## Task objective
Among the entries below, one stretch runs from the line that contains "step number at" through the line that contains "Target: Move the". Repeat that stretch exactly, ends included, and only that.

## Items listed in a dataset

»»

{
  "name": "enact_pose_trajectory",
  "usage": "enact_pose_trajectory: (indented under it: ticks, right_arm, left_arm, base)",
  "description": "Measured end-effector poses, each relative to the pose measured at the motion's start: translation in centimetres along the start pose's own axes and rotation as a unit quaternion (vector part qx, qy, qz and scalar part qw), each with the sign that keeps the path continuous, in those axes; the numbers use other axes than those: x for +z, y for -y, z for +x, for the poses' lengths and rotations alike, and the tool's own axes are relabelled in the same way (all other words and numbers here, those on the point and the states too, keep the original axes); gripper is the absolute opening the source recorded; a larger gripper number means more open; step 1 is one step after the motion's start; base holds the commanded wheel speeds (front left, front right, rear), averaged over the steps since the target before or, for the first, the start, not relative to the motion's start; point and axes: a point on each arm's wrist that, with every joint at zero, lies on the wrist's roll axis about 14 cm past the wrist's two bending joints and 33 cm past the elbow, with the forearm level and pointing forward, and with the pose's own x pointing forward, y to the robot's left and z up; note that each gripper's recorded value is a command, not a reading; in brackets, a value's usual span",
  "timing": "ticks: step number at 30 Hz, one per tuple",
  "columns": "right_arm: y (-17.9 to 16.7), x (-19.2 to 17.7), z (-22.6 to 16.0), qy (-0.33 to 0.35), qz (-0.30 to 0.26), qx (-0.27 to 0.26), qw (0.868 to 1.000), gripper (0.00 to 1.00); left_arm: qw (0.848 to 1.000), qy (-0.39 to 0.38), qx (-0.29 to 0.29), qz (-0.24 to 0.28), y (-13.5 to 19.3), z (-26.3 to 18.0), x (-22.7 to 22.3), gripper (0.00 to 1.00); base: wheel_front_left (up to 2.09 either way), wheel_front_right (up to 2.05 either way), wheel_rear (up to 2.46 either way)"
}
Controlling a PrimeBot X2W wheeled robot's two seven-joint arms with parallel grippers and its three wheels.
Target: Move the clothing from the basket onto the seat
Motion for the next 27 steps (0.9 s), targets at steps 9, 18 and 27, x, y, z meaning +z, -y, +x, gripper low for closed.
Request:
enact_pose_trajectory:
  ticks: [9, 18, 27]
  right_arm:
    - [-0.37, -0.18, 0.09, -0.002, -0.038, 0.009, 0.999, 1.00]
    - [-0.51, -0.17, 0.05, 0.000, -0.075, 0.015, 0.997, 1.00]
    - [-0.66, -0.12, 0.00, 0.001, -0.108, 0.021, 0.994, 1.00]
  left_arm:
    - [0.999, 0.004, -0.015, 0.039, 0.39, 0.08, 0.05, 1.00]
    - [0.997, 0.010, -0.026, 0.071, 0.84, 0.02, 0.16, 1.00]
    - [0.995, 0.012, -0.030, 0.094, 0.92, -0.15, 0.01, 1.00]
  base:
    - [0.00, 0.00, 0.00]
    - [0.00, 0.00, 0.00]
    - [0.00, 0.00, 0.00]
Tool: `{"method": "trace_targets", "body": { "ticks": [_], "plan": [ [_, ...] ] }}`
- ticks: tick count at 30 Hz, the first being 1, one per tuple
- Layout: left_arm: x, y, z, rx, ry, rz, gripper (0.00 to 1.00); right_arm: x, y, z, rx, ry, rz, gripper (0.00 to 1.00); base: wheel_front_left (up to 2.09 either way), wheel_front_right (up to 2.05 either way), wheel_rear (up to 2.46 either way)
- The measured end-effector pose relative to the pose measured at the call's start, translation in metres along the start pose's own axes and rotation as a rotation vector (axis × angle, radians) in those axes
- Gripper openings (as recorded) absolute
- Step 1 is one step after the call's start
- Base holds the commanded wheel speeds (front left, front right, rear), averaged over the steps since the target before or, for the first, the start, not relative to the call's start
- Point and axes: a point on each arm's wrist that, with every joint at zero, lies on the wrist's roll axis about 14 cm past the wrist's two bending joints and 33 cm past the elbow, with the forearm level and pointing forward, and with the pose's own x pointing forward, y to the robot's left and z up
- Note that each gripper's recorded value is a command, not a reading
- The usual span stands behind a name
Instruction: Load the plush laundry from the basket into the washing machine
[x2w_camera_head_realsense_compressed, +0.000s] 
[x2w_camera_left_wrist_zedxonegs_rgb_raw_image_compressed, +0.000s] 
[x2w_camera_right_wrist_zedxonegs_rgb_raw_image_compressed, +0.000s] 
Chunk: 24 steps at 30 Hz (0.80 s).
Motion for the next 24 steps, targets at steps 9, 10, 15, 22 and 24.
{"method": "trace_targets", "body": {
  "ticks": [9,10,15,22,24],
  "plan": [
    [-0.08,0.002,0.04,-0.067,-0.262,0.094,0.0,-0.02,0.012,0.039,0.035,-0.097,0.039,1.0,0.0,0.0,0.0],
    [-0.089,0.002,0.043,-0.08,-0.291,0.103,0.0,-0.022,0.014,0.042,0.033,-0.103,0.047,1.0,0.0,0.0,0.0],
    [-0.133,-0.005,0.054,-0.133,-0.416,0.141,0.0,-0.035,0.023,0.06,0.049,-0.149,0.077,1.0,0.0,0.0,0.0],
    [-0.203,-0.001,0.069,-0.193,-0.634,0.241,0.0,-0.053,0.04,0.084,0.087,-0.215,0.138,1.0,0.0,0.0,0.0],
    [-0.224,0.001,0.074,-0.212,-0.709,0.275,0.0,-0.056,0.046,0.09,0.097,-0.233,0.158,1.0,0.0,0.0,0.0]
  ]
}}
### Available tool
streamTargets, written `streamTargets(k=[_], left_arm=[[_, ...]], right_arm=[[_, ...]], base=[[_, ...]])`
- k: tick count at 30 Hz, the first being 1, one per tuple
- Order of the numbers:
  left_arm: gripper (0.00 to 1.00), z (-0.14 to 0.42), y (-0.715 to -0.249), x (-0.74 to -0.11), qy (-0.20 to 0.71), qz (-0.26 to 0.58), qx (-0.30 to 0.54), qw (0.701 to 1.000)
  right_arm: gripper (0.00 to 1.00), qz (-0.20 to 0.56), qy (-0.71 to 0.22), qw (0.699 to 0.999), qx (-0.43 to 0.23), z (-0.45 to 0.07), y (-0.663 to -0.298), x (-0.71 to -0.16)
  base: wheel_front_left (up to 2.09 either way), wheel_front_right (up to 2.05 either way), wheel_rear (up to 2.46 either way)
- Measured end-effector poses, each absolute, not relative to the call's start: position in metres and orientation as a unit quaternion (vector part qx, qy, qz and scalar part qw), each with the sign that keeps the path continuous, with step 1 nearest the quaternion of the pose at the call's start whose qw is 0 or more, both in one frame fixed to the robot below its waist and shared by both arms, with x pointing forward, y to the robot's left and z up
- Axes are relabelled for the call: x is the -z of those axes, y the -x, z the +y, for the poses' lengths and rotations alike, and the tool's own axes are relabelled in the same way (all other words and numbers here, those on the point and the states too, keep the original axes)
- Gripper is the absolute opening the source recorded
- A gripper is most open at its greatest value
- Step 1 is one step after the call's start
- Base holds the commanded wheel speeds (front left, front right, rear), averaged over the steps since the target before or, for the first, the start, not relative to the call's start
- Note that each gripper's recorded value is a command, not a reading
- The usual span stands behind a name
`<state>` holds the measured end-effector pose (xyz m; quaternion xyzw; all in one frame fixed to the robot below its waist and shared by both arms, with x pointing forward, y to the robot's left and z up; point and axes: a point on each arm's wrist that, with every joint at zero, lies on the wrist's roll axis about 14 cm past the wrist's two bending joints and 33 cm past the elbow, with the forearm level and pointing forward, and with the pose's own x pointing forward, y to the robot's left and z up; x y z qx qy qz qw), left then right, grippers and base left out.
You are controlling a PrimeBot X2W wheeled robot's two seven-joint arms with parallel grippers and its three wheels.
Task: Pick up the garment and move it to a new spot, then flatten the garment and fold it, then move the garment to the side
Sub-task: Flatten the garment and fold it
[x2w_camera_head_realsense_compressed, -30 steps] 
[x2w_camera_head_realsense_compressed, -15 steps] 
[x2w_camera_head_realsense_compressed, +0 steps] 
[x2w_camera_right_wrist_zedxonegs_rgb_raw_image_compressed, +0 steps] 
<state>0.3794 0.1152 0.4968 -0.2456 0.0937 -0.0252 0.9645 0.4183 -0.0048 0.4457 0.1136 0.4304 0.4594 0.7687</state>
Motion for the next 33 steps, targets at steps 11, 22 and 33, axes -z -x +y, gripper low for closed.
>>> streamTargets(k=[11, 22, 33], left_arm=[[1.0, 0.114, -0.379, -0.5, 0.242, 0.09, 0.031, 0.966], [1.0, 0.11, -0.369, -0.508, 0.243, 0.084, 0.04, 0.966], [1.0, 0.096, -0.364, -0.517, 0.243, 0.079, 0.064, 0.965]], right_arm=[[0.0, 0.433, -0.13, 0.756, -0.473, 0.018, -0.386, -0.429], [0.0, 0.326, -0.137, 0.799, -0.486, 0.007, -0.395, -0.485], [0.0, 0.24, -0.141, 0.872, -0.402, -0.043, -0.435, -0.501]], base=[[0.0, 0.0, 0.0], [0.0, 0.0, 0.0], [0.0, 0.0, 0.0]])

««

## Output of the task
  "timing": "ticks: step number at 30 Hz, one per tuple",
  "columns": "right_arm: y (-17.9 to 16.7), x (-19.2 to 17.7), z (-22.6 to 16.0), qy (-0.33 to 0.35), qz (-0.30 to 0.26), qx (-0.27 to 0.26), qw (0.868 to 1.000), gripper (0.00 to 1.00); left_arm: qw (0.848 to 1.000), qy (-0.39 to 0.38), qx (-0.29 to 0.29), qz (-0.24 to 0.28), y (-13.5 to 19.3), z (-26.3 to 18.0), x (-22.7 to 22.3), gripper (0.00 to 1.00); base: wheel_front_left (up to 2.09 either way), wheel_front_right (up to 2.05 either way), wheel_rear (up to 2.46 either way)"
}
Controlling a PrimeBot X2W wheeled robot's two seven-joint arms with parallel grippers and its three wheels.
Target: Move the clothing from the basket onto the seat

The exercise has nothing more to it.